Picture Perfect (well, sort of)

Hi! Thanks for stopping by my little ol’ blog, wherein I discuss a whole lot of nothin’ for your edification and (hopefully) amusement. This week: Author Photos.

So, with a couple of my manuscripts now out on submission, I think it’s a good time to update my author photo.

This, my current photo, has never been my favorite. I mean, the colors are good and the pose is suitably author-y, but that jaw clench is all George Washington and his painful wooden teeth. What’s more, my expression says, this woman is concerned, this woman is serious. False — I’ve never been concerned, much less serious, a day in my life. Don’t just take my word for it, there are lots of people who’ll swear to my lack of seriousity in court.

So I’m ditching old jaw clench in search of something new. First up, a photo from last year, one of my favorites.

The pose is casual and more ‘me,’ and by that I mean sarcastic, insouciant, unserious, but it also looks as if I posed in a prison yard, and if any setting just screams for a serious expression, a prison yard is it.

Besides, I look far, far too much like my doppelganger and childhood celebrity boyfriend, Charlie Bucket.

So, that’s a no.

How about an author photo that makes me look younger? A fine idea, everyone knows young is where’s it’s at and only total geezers would admit to being born in a year that begins with the numbers 19–. How about this lovely young lady photo gem?

Surely no one will notice it’s basically B&W and I’m dressed like I’m on my way to an anti-war rally at the local draft board, right? Okay, maybe not.

 

And maybe not this photo either.

It’s a classic author pose. Maybe THE #1 classic author pose. And I really did try to serious-it-up with this one, but oh, that expression! That epic smirk shoots this picture zooming past unserious territory to land squarely in parody-land.

Plus I seem to be punching myself in the jaw, for what reason I do not know, but I’m sure I deserved it.

Whew! All this picture perusing has made me thirsty. Anyone want to join me in a cuppa? No scones, sadly, I’m gluten free, but we can go wild on clotted cream.

There, that’s better, all refreshed and happy, and you know what? I believe we’ve reached the end of my quest for the perfect author photo.

I mean, is there any other picture that shows you who I am? A little whimsical, a little sweet, a lot cheeky, and all me (except for the retouches, of course!).

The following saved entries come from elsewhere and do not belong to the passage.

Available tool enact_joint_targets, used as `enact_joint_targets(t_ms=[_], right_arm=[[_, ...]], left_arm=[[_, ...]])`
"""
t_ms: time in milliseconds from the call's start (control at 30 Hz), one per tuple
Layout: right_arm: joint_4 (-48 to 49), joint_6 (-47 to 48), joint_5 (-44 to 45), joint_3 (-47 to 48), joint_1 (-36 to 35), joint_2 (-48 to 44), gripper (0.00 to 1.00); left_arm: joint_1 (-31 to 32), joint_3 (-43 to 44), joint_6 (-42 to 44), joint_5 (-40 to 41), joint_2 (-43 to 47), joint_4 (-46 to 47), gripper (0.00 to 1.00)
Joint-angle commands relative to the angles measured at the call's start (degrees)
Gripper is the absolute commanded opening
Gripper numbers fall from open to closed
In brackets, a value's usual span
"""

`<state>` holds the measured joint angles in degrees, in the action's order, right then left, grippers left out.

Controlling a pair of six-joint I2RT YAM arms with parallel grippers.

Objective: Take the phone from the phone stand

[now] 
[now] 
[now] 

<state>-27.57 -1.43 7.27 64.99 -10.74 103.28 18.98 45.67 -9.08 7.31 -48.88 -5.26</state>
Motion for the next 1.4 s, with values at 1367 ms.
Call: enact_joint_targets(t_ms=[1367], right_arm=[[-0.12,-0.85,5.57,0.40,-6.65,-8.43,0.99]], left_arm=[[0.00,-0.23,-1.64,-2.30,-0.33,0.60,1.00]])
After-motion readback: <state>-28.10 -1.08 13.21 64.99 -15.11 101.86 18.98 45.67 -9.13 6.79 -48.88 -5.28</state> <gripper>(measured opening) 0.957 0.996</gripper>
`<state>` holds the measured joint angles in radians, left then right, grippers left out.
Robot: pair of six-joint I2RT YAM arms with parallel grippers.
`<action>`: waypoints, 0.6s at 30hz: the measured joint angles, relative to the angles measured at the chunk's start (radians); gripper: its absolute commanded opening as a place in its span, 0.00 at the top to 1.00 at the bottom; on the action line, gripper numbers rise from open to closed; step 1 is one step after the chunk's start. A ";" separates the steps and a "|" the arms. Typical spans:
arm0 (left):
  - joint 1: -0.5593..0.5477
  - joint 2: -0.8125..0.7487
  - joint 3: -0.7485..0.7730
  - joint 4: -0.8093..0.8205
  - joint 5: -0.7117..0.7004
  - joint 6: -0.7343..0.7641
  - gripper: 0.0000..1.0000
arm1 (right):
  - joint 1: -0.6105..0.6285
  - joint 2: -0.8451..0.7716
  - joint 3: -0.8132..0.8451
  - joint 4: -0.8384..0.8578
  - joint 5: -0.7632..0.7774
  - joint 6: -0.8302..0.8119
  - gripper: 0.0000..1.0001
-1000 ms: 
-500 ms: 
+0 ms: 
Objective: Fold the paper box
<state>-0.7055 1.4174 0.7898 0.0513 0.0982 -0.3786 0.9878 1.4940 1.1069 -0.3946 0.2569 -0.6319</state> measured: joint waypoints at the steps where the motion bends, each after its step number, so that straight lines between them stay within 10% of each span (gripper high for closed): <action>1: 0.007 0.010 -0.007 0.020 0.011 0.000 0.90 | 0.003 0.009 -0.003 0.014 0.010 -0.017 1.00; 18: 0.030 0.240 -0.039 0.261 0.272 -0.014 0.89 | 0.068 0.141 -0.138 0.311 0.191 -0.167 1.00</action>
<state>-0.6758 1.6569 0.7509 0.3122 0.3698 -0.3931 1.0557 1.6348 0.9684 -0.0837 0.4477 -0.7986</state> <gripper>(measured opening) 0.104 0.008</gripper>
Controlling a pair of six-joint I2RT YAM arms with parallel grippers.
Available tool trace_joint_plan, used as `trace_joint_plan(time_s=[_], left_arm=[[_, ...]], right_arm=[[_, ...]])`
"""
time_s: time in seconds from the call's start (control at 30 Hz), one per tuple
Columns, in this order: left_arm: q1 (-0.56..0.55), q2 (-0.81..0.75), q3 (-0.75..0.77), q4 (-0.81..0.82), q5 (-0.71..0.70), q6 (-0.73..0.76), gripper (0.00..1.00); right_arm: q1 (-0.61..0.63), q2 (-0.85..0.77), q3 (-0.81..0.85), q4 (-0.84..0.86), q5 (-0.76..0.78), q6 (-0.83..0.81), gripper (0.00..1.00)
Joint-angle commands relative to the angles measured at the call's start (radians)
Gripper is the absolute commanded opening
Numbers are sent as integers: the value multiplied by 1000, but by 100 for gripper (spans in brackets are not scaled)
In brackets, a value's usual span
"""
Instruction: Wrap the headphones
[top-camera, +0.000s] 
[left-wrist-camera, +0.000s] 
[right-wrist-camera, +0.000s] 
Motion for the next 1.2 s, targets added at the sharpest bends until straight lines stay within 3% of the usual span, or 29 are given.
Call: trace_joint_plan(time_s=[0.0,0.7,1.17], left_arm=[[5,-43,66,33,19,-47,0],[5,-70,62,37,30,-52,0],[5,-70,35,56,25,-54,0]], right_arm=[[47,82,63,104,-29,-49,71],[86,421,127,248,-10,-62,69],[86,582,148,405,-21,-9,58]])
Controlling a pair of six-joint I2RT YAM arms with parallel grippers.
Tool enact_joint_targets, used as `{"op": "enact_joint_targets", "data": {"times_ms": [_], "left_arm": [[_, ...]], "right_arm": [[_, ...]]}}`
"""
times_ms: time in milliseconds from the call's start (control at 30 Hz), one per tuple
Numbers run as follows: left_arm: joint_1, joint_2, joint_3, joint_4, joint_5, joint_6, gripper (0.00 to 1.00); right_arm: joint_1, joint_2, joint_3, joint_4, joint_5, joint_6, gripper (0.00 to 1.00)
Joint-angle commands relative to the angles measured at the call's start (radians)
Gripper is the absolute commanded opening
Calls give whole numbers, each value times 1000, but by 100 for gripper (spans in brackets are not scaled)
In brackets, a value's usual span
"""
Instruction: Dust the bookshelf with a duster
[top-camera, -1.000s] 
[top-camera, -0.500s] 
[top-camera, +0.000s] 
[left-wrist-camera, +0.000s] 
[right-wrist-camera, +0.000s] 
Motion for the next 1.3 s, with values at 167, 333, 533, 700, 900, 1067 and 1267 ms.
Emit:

Let me know what you think.

Thanks for visiting and please stop by again (I’m serious about that!).

Janet – No power in the ‘verse can stop me

 

Words. Mere Words.

girl writing

Nice blog title, huh? Lyrical, vaguely Shakespearean, bordering on, dare I say it, literary. Quoted from one of my favorite X-Files episodes, Jose Chung’s From Outer Space. The lines, spoken by Charles Nelson Reilly (wearing an ascot, of course), are about the power of words to transform, inspire, amuse, anger, demean, motivate, humble and a host of other, well, words.

As a writer, I kind of have to understand words. I have to know how to put words together to evoke some kind of reaction, some kind of emotion, or there’s no point to what I’m writing. I want to make my reader tear up, laugh, or say, “Ohmigawd, what’s going to happen next?” at the end of a chapter. Or at least I try my damnedest, and the only way I can do that is by putting together a sequence of words in the best, most clever way I can and hope for the best.

Funny thing is, I’m a real dummy when it comes to parts of speech. I’m a disaster at Mad Libs. I have to ask my kids to explain the difference between an adverb and an adjective (don’t know why I bother, because their word choice for filling in the blank is always some variation of “poop”).

I blame my grammar ignorance on this monster pictured above. No, not a map of the DC Metro lines. Sentence diagrams. Pretty sure that week in 9th grade when we learned about the parts of speech and how to diagram a sentence I was absent. The same reason I never learned the 6-7-8 times tables in 4th grade. I was absent for two weeks due to a nervous breakdown (or maybe it was the mumps).

Whatever my excuse, the upshot is, though I kind of know how to put the words together, I can’t tell you how I do it. Dangling participle? Is that a wardrobe malfunction? Subject-verb agreement? Is that some kind of syntax treaty several grammarians hashed out in a smoke-filled boardroom? I just don’t get it. I think it’s because it’s kind of like math, and math and I don’t get along. Haven’t since that great times table debacle long ago.

But I muddle through, and some people seem to think I put the words together just fine. Including the awesomely terrific literary agent who loves, no, lurvvvvessss my work so much she called to offer me representation last week. I’ve been hoping to hear those words for a long time, words that totally call for a drink!

What? You thought I’d celebrate with any other libation?

Now, as soon as I finish my tea, I’ve got to get to work on revisions. The next step is submissions to publishers–words I can totally get behind.